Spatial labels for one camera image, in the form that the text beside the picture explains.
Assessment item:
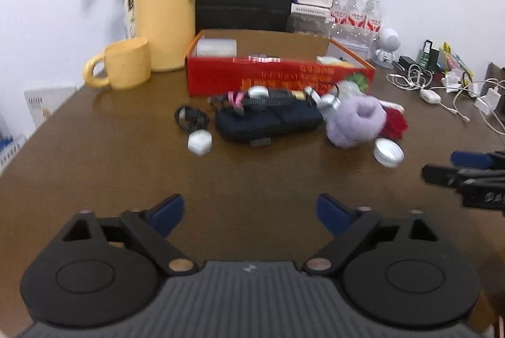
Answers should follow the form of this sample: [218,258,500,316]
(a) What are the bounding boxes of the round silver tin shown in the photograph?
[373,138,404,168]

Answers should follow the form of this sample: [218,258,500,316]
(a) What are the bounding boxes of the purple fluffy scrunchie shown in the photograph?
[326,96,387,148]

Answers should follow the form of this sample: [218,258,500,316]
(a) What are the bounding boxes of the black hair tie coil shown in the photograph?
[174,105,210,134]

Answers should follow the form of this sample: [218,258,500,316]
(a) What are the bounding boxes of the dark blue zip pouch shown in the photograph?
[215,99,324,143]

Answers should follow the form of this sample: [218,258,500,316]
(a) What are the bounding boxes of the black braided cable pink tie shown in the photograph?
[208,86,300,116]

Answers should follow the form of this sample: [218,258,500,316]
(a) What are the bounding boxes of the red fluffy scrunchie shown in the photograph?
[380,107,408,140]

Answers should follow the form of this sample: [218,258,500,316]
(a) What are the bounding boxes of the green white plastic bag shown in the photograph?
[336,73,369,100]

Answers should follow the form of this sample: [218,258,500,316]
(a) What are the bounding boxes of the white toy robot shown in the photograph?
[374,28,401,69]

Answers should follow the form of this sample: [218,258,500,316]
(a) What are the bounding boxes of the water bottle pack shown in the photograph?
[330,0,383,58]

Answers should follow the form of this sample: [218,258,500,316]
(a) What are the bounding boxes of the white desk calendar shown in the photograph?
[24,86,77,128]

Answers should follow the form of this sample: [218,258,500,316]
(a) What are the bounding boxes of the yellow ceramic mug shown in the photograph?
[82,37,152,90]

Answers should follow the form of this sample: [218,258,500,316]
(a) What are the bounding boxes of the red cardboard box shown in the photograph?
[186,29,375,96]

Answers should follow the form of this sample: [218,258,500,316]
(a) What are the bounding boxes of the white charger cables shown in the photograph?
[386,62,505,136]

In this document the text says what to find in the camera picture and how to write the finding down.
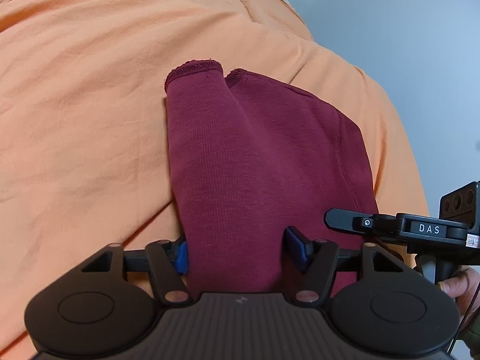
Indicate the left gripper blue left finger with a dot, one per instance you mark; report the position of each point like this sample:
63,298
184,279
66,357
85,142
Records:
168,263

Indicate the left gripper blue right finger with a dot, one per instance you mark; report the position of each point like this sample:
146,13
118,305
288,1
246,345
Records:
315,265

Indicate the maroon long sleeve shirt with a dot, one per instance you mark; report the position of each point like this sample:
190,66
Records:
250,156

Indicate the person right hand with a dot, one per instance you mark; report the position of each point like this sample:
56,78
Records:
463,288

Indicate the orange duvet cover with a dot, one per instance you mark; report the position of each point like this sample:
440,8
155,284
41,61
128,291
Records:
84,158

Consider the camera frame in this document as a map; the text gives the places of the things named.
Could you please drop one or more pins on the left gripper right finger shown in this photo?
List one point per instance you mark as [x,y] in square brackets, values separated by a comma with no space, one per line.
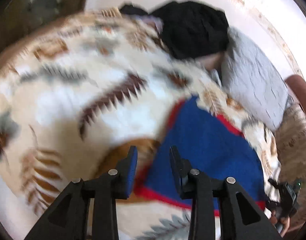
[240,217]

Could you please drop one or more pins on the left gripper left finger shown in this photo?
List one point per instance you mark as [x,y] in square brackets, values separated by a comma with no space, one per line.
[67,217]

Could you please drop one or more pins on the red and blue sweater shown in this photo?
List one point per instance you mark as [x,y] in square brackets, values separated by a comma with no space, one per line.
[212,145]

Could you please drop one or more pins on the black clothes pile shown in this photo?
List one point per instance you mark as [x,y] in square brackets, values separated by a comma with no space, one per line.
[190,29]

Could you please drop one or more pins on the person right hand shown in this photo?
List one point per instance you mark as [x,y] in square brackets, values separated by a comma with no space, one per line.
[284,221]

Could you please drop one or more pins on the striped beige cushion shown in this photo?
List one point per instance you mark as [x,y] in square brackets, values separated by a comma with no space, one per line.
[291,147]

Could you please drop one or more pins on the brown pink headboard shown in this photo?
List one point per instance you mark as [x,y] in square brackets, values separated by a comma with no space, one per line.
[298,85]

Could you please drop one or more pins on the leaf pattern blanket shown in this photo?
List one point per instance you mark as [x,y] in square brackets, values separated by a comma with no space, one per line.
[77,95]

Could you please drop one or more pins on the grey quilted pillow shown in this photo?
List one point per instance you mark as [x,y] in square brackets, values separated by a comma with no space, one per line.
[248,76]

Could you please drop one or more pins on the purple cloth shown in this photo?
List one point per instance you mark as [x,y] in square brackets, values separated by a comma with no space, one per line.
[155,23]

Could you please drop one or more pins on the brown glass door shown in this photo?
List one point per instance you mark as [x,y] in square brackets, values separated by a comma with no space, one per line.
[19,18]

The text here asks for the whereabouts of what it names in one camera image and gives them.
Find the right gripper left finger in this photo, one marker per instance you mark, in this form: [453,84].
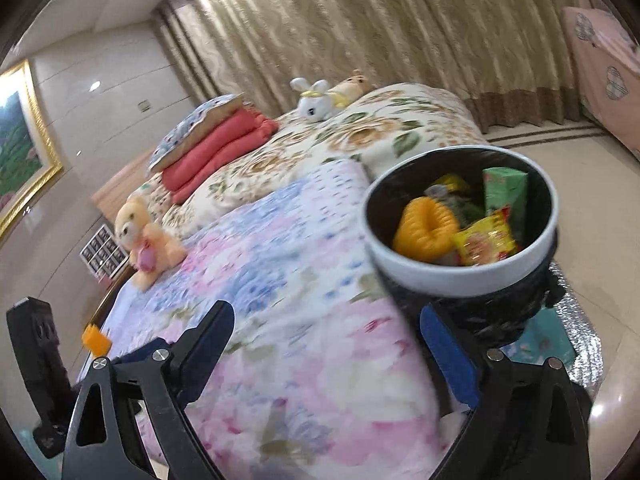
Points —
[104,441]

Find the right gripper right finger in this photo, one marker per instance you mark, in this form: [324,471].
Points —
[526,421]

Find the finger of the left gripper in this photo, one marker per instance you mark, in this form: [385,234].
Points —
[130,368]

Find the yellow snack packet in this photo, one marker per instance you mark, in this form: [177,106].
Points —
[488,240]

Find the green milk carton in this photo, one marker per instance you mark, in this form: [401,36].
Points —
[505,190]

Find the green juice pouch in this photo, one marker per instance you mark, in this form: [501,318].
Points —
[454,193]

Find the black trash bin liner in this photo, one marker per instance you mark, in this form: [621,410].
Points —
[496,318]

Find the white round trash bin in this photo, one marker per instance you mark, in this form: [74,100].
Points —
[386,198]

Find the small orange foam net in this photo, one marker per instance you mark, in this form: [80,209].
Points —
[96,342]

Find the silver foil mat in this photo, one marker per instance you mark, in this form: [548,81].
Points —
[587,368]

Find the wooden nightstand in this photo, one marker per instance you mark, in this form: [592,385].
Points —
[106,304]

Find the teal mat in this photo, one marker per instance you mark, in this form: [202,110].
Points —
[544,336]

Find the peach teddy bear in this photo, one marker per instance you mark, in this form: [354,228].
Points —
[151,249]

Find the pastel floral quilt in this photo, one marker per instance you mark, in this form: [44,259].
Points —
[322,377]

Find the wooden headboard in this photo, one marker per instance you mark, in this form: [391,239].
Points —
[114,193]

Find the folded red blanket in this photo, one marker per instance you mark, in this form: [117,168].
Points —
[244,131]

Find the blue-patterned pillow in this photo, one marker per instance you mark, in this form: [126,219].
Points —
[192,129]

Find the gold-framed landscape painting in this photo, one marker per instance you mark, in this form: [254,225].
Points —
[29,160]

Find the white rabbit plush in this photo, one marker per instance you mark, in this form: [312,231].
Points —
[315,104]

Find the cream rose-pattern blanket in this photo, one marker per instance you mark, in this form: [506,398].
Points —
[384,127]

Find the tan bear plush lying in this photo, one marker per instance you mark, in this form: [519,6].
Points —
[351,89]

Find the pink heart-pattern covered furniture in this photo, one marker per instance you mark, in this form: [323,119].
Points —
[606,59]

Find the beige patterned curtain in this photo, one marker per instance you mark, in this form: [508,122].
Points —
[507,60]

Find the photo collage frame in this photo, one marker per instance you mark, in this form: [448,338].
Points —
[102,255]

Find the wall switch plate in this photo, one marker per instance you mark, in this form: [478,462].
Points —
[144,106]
::::::::::
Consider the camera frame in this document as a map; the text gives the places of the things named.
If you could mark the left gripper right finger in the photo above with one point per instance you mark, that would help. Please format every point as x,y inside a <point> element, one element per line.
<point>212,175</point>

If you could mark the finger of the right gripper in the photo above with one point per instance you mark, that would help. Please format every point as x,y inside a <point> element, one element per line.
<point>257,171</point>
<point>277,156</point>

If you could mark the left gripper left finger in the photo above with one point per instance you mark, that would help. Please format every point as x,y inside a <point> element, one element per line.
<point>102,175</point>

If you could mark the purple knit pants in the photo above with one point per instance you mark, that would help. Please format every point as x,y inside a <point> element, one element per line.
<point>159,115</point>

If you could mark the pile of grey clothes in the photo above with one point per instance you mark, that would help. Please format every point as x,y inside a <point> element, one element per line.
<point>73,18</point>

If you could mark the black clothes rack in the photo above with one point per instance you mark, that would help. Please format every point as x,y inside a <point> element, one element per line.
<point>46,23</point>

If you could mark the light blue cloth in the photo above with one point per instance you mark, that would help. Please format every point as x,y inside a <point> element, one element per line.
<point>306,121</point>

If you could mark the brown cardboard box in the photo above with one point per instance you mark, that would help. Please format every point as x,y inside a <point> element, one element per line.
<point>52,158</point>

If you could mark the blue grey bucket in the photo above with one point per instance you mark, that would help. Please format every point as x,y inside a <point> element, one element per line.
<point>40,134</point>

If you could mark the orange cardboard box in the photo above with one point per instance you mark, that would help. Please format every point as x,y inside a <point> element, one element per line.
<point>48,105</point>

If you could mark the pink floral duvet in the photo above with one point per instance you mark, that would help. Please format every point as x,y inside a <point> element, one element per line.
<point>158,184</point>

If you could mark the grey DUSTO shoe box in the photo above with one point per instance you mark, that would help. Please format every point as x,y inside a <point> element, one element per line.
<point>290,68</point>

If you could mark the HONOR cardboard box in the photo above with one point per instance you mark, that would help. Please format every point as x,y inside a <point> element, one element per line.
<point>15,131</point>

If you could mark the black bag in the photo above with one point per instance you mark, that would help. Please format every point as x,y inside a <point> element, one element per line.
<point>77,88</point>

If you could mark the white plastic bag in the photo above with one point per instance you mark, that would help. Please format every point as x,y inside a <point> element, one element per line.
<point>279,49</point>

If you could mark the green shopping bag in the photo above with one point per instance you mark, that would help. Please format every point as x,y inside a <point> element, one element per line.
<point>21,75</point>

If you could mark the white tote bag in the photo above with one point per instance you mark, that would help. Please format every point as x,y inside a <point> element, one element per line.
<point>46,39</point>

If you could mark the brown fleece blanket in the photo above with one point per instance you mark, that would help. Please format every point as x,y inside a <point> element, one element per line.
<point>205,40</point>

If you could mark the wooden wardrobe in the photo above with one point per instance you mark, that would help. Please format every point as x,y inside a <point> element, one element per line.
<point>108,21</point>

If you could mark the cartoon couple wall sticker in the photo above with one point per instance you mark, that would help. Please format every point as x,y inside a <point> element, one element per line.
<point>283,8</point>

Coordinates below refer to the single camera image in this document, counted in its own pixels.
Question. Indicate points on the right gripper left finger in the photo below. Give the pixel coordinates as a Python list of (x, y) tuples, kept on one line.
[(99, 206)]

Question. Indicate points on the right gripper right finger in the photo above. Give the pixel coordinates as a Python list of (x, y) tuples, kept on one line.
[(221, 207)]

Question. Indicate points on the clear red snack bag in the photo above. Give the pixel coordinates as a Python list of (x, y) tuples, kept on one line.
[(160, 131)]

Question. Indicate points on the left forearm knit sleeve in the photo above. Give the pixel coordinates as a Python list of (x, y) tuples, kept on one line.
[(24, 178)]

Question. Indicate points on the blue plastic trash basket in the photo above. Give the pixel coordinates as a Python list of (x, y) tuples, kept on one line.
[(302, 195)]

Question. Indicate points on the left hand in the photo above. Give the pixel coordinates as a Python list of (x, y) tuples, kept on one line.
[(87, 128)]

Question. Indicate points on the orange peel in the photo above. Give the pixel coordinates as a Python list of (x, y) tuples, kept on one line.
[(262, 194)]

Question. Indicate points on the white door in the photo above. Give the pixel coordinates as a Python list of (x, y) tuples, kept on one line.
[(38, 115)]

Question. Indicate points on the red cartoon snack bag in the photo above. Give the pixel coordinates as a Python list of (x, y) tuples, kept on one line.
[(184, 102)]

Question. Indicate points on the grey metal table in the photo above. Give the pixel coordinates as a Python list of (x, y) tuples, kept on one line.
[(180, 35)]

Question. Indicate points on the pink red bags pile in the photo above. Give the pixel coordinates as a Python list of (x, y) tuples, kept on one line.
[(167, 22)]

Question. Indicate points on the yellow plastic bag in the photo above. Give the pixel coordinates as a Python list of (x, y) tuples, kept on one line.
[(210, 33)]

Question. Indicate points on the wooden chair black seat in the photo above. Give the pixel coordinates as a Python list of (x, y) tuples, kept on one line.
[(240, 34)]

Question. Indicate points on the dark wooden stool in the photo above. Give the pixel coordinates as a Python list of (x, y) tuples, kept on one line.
::::::::::
Your answer should be the exact lines above from the one with "Could you please drop one or more pins on the black" through the one with "Could you please drop one or more pins on the striped", both included, and nothing besides.

Could you please drop one or more pins on the black clothes pile shown in this photo?
List one point per instance you mark as [x,y] in square brackets, values separated by a comma with no space, one per line.
[190,29]

Could you please drop one or more pins on the person right hand shown in this photo?
List one point per instance you mark as [x,y] in square brackets, values separated by a comma with no space, one per line.
[284,221]

Could you please drop one or more pins on the striped beige cushion shown in this photo?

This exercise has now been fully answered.